Le ministre des Travaux publics, Emmanuel Nganou Djoumessi, est attendu sur le chantier routier Babadjou-Bamenda cette semaine pour une visite d’inspection. L’ingénieur du gouvernement veut s’assurer que cette route sera praticable dans les prochaines semaines, pour permettre aux chrétiens catholiques d’accompagner le pape Léon XIV qui est attendu à Bamenda lors de sa visite de quatre jours au Cameroun.
Le souverain pontife va dire une messe à l’aéroport de Bamenda le 16 avril, dans l’après-midi. Il est aussi prévu qu’il prononce un discours pour la paix, le même jour, à la cathédrale Saint-Joseph de la ville. Le pape milite pour un retour à la paix dans cette partie du pays en proie à une crise sécuritaire entretenue par des indépendantistes anglophones.

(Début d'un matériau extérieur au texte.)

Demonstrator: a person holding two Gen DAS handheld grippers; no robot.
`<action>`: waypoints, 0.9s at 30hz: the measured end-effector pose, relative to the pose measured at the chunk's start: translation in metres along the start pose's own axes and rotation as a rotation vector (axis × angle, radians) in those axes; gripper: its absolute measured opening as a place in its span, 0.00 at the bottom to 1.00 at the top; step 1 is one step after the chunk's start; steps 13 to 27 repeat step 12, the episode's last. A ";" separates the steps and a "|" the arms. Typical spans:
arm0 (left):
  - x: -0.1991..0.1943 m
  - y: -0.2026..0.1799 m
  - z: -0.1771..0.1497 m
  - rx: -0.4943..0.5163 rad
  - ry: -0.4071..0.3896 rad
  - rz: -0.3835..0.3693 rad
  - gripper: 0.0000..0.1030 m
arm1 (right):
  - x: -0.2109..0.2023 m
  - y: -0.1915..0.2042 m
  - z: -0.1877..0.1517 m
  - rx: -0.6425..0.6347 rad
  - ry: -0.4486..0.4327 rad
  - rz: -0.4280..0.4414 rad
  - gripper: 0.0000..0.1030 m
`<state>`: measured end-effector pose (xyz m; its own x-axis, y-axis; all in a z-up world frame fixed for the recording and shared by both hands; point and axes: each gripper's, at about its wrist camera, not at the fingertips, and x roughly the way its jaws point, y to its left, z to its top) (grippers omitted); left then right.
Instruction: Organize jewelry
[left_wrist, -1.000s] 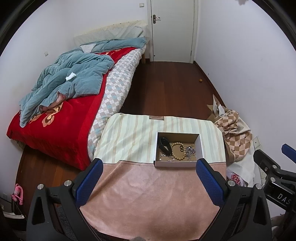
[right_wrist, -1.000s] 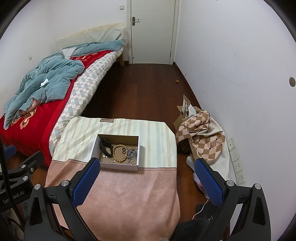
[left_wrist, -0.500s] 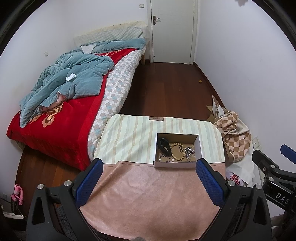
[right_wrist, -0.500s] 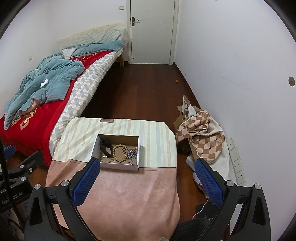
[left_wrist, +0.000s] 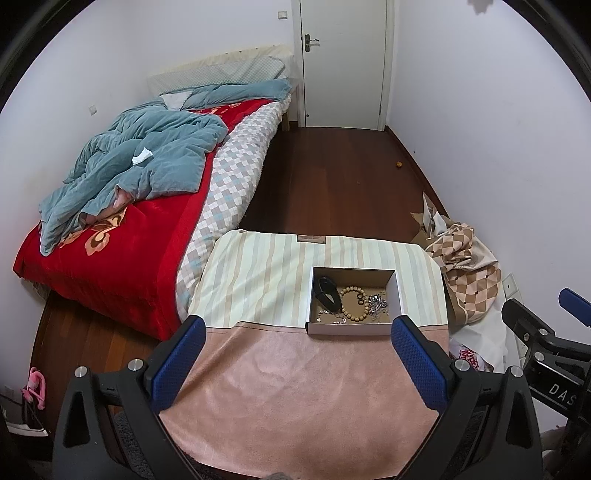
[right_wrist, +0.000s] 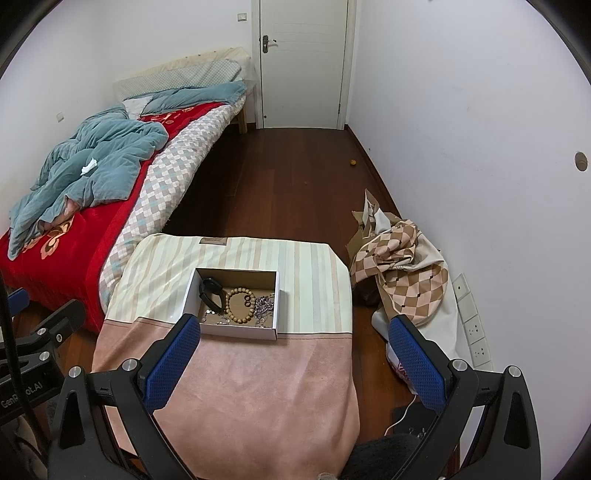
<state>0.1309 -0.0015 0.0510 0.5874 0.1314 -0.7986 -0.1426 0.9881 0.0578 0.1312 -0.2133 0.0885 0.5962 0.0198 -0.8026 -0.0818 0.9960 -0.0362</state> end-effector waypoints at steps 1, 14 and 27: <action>0.000 0.000 0.000 0.000 0.000 -0.001 0.99 | 0.000 -0.001 0.001 0.000 -0.001 0.001 1.00; -0.009 -0.002 0.008 -0.001 -0.015 -0.002 0.99 | -0.001 -0.001 0.001 -0.002 0.000 -0.001 1.00; -0.009 -0.002 0.008 -0.001 -0.015 -0.002 0.99 | -0.001 -0.001 0.001 -0.002 0.000 -0.001 1.00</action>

Ces deux rendez-vous de Bamenda sont très attendus, et ils vont sans doute attirer beaucoup de monde. C’est pourquoi Emmanuel Nganou Djoumessi veut accélérer les travaux sur ce tronçon entre Babadjou et Bamenda. Et pourtant, avant la publication du programme de la visite du pape Léon XIV, le membre du gouvernement semblait bien vouloir prendre son temps.
Cette route est pourtant essentielle pour l’économie du pays en ceci qu’elle doit désenclaver la région du Nord-Ouest, coupée du reste du pays sans cette desserte longue de plus de 60 kilomètres. De même, cette route doit améliorer les échanges commerciaux entre le Cameroun et le Nigeria voisin.
Depuis le début des travaux, le chantier a accusé de nombreux retards dus en partie à la crise sécuritaire qui secoue les régions anglophones du pays. Mais aussi à cause de lenteurs diverses. Parvenu à cette date, les lenteurs accusées ne permettent toujours pas la circulation optimale sur certains axes de ce tronçon prioritaire, même si une bonne partie du circuit est déjà achevée.